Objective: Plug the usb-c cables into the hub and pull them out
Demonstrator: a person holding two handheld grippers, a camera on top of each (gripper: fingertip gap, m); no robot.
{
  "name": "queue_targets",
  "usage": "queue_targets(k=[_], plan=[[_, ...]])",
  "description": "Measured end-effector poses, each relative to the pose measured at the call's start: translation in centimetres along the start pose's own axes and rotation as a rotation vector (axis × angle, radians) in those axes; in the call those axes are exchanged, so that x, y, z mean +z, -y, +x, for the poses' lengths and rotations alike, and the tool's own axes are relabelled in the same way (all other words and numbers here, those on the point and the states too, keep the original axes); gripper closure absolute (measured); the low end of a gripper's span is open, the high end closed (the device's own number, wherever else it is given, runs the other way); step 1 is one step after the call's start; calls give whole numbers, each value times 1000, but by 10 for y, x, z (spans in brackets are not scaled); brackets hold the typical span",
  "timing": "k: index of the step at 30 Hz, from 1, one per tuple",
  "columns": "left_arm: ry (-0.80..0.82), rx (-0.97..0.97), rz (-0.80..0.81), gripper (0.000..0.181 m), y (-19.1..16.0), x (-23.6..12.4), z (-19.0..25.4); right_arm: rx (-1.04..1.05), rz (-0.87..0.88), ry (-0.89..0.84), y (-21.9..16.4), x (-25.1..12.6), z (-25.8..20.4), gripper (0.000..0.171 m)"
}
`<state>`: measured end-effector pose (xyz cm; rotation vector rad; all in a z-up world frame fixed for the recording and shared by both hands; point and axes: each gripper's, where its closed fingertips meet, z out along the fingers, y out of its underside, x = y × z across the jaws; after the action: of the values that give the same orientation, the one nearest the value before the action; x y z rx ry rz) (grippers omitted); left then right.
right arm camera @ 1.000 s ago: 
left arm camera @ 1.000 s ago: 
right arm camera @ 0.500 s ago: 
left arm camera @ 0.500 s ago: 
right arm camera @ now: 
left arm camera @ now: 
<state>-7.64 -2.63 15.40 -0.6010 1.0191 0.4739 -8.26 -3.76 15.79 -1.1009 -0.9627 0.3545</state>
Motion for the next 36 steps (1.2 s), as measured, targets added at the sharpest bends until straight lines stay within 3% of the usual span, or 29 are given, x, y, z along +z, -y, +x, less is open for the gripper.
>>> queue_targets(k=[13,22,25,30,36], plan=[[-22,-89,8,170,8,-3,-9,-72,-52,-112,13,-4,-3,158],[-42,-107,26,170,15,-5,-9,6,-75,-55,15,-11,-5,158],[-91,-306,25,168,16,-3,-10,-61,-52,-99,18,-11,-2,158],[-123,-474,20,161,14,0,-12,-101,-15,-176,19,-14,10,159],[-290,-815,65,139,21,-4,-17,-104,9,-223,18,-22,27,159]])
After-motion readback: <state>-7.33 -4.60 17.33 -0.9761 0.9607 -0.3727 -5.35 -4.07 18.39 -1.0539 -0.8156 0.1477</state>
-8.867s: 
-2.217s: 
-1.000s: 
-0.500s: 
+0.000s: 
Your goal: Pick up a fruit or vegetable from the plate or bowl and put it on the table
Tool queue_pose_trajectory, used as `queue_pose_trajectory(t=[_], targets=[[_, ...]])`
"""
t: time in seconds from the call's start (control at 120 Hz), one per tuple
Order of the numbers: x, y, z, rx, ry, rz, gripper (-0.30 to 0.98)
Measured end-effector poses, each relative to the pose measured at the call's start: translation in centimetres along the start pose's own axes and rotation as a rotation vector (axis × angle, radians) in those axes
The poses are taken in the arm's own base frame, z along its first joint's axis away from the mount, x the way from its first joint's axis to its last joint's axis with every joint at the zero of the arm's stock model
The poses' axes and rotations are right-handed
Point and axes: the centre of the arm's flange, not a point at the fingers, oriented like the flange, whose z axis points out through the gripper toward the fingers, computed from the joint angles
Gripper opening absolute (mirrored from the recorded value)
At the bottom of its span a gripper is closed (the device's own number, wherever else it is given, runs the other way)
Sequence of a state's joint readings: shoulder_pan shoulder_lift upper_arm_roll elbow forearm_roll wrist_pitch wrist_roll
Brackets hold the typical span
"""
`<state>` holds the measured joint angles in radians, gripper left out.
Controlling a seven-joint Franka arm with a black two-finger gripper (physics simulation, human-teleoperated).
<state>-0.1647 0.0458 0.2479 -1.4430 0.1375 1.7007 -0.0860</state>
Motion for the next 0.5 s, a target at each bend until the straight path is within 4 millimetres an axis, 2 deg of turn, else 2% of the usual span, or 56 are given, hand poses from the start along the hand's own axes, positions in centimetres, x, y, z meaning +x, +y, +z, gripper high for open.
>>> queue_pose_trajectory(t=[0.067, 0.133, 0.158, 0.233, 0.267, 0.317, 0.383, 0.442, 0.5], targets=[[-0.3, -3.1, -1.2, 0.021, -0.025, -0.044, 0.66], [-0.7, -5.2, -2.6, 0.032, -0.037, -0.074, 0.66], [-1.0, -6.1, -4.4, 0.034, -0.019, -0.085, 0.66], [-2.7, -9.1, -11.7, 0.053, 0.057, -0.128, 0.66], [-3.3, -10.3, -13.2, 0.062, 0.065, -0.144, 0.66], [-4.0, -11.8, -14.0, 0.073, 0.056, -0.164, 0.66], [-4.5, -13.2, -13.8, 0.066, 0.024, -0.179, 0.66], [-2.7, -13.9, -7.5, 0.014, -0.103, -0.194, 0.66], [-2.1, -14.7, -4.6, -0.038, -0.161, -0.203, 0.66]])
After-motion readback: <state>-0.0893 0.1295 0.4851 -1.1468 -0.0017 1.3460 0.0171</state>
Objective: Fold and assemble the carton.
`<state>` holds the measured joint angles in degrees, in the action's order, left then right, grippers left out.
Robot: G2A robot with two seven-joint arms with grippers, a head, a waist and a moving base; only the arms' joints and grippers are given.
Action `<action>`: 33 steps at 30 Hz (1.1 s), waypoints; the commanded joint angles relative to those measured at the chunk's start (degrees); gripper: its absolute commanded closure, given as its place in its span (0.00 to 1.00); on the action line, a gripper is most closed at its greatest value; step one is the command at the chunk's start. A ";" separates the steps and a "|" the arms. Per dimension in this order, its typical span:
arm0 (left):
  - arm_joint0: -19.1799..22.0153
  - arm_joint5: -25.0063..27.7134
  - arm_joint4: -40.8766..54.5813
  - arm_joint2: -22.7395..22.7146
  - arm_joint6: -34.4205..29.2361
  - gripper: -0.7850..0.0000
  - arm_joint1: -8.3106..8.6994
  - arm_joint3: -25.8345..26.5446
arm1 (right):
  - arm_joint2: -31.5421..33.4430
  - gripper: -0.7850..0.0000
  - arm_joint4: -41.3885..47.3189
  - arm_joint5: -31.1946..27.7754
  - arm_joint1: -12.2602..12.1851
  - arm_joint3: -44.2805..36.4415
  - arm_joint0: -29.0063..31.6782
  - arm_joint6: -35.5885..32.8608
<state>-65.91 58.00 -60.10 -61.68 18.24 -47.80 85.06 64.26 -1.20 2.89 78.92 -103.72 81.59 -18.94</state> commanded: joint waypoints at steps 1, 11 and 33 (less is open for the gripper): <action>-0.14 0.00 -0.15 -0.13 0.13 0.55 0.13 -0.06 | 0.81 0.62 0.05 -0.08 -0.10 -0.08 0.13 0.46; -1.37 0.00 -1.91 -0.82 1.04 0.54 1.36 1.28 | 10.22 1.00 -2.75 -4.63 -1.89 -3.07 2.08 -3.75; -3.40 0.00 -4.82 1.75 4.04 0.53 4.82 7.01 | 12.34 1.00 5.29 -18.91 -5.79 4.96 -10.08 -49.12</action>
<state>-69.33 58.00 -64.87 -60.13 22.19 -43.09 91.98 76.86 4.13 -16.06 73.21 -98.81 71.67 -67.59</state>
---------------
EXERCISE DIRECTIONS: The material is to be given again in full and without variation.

ANSWER SPACE:
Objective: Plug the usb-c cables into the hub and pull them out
Demonstrator: a person holding two handheld grippers, a camera on top of each (gripper: fingertip gap, m); no robot.
{
  "name": "queue_targets",
  "usage": "queue_targets(k=[_], plan=[[_, ...]])",
  "description": "Measured end-effector poses, each relative to the pose measured at the call's start: translation in centimetres along the start pose's own axes and rotation as a rotation vector (axis × angle, radians) in those axes; in the call those axes are exchanged, so that x, y, z mean +z, -y, +x, for the poses' lengths and rotations alike, and the tool's own axes are relabelled in the same way (all other words and numbers here, those on the point and the states too, keep the original axes); gripper closure absolute (measured); the low end of a gripper's span is open, the high end closed (the device's own number, wherever else it is given, runs the other way); step 1 is one step after the call's start; calls give whole numbers, each value times 1000, but by 10 for y, x, z (spans in brackets are not scaled); brackets hold the typical span",
  "timing": "k: index of the step at 30 Hz, from 1, one per tuple",
  "columns": "left_arm: ry (-0.80..0.82), rx (-0.97..0.97), rz (-0.80..0.81), gripper (0.000..0.181 m), y (-19.1..16.0), x (-23.6..12.4), z (-19.0..25.4); right_arm: rx (-1.04..1.05), rz (-0.87..0.88), ry (-0.89..0.84), y (-21.9..16.4), x (-25.1..12.6), z (-25.8..20.4), gripper (0.000..0.171 m)"
}
`<state>`: measured end-effector pose (xyz cm; rotation vector rad; all in a z-up world frame fixed for the recording and shared by both hands; point and axes: each gripper's, where its closed fingertips meet, z out along the fingers, y out of its underside, x = y × z across the jaws; after the action: of the values that give the same orientation, the one nearest the value before the action; x y z rx ry rz) (grippers omitted); left then right.
right arm camera @ 1.000 s ago: 
left arm camera @ 1.000 s ago: 
right arm camera @ 0.500 s ago: 
left arm camera @ 0.500 s ago: 
right arm camera @ now: 
left arm camera @ now: 
<state>-7.64 -2.63 15.40 -0.6010 1.0191 0.4739 -8.26 -3.76 15.79 -1.1009 -0.9627 0.3545</state>
Motion for the next 36 steps (1.2 s), as measured, targets added at the sharpest bends until straight lines stay within 3% of the usual span, or 29 are given, x, y, z along +z, -y, +x, less is open for the gripper.
>>> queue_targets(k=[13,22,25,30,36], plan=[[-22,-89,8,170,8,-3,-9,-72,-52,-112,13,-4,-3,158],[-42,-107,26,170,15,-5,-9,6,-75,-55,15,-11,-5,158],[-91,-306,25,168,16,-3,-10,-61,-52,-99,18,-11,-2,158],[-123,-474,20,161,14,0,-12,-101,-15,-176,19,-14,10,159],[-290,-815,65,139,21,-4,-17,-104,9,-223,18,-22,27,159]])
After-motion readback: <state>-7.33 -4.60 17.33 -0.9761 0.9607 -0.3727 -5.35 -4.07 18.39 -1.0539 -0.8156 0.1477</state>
-8.867s: 
-2.217s: 
-1.000s: 
-0.500s: 
+0.000s: 
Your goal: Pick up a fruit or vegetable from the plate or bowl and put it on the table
Tool queue_pose_trajectory, used as `queue_pose_trajectory(t=[_], targets=[[_, ...]])`
"""
t: time in seconds from the call's start (control at 120 Hz), one per tuple
Order of the numbers: x, y, z, rx, ry, rz, gripper (-0.30 to 0.98)
Measured end-effector poses, each relative to the pose measured at the call's start: translation in centimetres along the start pose's own axes and rotation as a rotation vector (axis × angle, radians) in those axes
The poses are taken in the arm's own base frame, z along its first joint's axis away from the mount, x the way from its first joint's axis to its last joint's axis with every joint at the zero of the arm's stock model
The poses' axes and rotations are right-handed
Point and axes: the centre of the arm's flange, not a point at the fingers, oriented like the flange, whose z axis points out through the gripper toward the fingers, computed from the joint angles
Gripper opening absolute (mirrored from the recorded value)
At the bottom of its span a gripper is closed (the device's own number, wherever else it is given, runs the other way)
Sequence of a state's joint readings: shoulder_pan shoulder_lift upper_arm_roll elbow forearm_roll wrist_pitch wrist_roll
Brackets hold the typical span
"""
`<state>` holds the measured joint angles in radians, gripper left out.
Controlling a seven-joint Franka arm with a black two-finger gripper (physics simulation, human-teleoperated).
<state>-0.1647 0.0458 0.2479 -1.4430 0.1375 1.7007 -0.0860</state>
Motion for the next 0.5 s, a target at each bend until the straight path is within 4 millimetres an axis, 2 deg of turn, else 2% of the usual span, or 56 are given, hand poses from the start along the hand's own axes, positions in centimetres, x, y, z meaning +x, +y, +z, gripper high for open.
>>> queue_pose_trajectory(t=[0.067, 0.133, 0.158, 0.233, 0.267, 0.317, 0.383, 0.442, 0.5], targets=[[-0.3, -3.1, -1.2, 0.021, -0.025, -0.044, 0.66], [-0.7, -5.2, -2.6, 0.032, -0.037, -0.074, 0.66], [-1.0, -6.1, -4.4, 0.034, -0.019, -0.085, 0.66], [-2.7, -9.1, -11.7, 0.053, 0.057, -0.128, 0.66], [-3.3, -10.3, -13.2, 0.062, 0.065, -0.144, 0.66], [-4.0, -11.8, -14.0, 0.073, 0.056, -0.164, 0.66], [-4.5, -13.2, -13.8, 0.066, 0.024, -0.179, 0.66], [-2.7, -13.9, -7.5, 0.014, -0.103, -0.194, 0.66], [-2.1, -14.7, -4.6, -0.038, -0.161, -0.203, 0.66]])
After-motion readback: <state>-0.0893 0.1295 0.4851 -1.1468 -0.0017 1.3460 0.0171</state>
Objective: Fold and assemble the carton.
`<state>` holds the measured joint angles in degrees, in the action's order, left then right, grippers left out.
Robot: G2A robot with two seven-joint arms with grippers, a head, a waist and a moving base; only the arms' joints and grippers are given.
Action `<action>`: 33 steps at 30 Hz (1.1 s), waypoints; the commanded joint angles relative to those measured at the chunk's start (degrees); gripper: its absolute commanded closure, given as its place in its span (0.00 to 1.00); on the action line, a gripper is most closed at its greatest value; step one is the command at the chunk's start. A ";" separates the steps and a "|" the arms. Per dimension in this order, its typical span:
arm0 (left):
  - arm_joint0: -19.1799..22.0153
  - arm_joint5: -25.0063..27.7134
  - arm_joint4: -40.8766..54.5813
  - arm_joint2: -22.7395..22.7146
  - arm_joint6: -34.4205..29.2361
  - gripper: -0.7850..0.0000
  - arm_joint1: -8.3106..8.6994
  - arm_joint3: -25.8345..26.5446
arm1 (right):
  - arm_joint2: -31.5421..33.4430
  - gripper: -0.7850..0.0000
  - arm_joint4: -41.3885..47.3189
  - arm_joint5: -31.1946..27.7754
  - arm_joint1: -12.2602..12.1851
  - arm_joint3: -44.2805..36.4415
  - arm_joint0: -29.0063..31.6782
  - arm_joint6: -35.5885..32.8608
<state>-65.91 58.00 -60.10 -61.68 18.24 -47.80 85.06 64.26 -1.20 2.89 78.92 -103.72 81.59 -18.94</state> commanded: joint waypoints at steps 1, 11 and 33 (less is open for the gripper): <action>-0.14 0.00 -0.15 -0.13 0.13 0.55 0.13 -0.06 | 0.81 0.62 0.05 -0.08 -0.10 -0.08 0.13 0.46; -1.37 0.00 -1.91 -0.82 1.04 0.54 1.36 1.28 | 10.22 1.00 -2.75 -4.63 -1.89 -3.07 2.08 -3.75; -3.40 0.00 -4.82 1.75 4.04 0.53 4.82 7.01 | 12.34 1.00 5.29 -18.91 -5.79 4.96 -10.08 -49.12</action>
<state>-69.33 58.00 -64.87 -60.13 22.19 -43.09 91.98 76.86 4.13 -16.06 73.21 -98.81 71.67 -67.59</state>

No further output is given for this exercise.